-- WHAT IS EXPECTED --
Lines in the listing below containing the string "robot" are to be identified and copied.

-- DATA EXCERPTS --
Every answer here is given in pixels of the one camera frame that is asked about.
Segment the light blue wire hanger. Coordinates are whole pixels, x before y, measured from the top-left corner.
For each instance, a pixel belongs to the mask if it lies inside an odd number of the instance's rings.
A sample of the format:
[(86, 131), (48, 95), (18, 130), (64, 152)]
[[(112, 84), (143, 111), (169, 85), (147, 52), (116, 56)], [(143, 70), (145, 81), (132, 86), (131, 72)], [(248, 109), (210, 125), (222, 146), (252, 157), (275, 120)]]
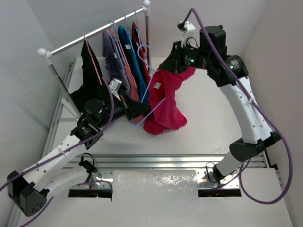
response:
[[(141, 58), (140, 57), (140, 55), (139, 55), (139, 51), (143, 48), (143, 47), (147, 47), (147, 48), (149, 48), (150, 49), (150, 46), (148, 46), (148, 45), (146, 45), (146, 44), (142, 44), (141, 46), (139, 46), (138, 47), (138, 50), (137, 50), (137, 54), (138, 54), (138, 57), (143, 61), (143, 63), (149, 68), (149, 70), (151, 71), (151, 75), (150, 75), (150, 77), (151, 77), (151, 80), (150, 80), (150, 82), (148, 83), (148, 86), (147, 86), (147, 88), (146, 88), (146, 90), (145, 90), (145, 92), (144, 92), (144, 95), (143, 95), (143, 98), (141, 99), (141, 102), (144, 100), (144, 98), (145, 98), (145, 96), (146, 96), (146, 94), (147, 94), (147, 92), (148, 92), (148, 89), (149, 89), (149, 86), (150, 86), (150, 84), (151, 84), (151, 81), (152, 81), (152, 79), (153, 79), (153, 75), (154, 75), (154, 73), (155, 72), (159, 72), (160, 70), (154, 70), (143, 58)], [(161, 103), (165, 100), (166, 98), (163, 98), (138, 124), (133, 124), (133, 121), (131, 120), (130, 121), (130, 125), (131, 126), (133, 126), (133, 127), (138, 127), (142, 122), (144, 122), (152, 113), (153, 113), (153, 111), (154, 110), (156, 110), (157, 109), (157, 107), (158, 106), (160, 106), (161, 105)]]

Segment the magenta t-shirt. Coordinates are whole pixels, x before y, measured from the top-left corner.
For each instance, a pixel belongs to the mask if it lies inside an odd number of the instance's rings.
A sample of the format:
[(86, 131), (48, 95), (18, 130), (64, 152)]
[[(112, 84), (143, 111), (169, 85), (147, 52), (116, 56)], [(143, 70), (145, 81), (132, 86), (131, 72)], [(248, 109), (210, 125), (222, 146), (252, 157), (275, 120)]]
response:
[(157, 71), (148, 88), (148, 101), (151, 115), (144, 122), (144, 130), (152, 135), (158, 135), (165, 130), (178, 130), (187, 124), (186, 117), (177, 108), (176, 91), (182, 83), (195, 73), (194, 68), (188, 68), (180, 74), (165, 70)]

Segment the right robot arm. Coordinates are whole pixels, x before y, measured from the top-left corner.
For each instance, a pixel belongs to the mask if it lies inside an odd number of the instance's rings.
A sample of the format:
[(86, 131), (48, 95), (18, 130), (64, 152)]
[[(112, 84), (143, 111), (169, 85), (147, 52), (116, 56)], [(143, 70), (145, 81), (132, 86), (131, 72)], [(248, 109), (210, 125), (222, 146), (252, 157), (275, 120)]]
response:
[(257, 156), (281, 138), (277, 132), (271, 130), (261, 113), (249, 103), (250, 100), (232, 76), (235, 74), (253, 96), (249, 73), (243, 59), (238, 55), (227, 54), (226, 32), (223, 26), (207, 26), (205, 29), (219, 55), (228, 65), (228, 70), (219, 62), (202, 32), (200, 46), (192, 47), (189, 39), (196, 28), (190, 22), (180, 23), (178, 28), (182, 32), (182, 40), (173, 43), (171, 53), (160, 65), (160, 69), (174, 73), (183, 73), (189, 68), (206, 70), (207, 75), (229, 101), (241, 129), (242, 137), (229, 145), (229, 152), (207, 173), (208, 181), (219, 183), (241, 163)]

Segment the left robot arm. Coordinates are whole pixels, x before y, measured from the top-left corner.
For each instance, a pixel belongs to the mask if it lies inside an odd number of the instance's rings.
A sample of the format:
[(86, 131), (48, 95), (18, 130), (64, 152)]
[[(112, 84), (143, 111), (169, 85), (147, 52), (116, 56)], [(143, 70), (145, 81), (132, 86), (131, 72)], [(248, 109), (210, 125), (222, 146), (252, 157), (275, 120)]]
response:
[(39, 212), (55, 194), (82, 183), (97, 168), (87, 160), (64, 174), (59, 171), (76, 156), (85, 153), (103, 136), (113, 120), (126, 116), (133, 120), (150, 110), (150, 105), (117, 94), (106, 104), (93, 98), (84, 105), (84, 113), (67, 137), (44, 158), (21, 173), (16, 170), (7, 176), (9, 198), (22, 213), (31, 217)]

-- COMPLETED EXERCISE --
Segment the right robot arm. Coordinates are whole pixels, x before y, measured from the top-left corner.
Segment the left robot arm. Coordinates are whole pixels, x before y, measured from the top-left corner.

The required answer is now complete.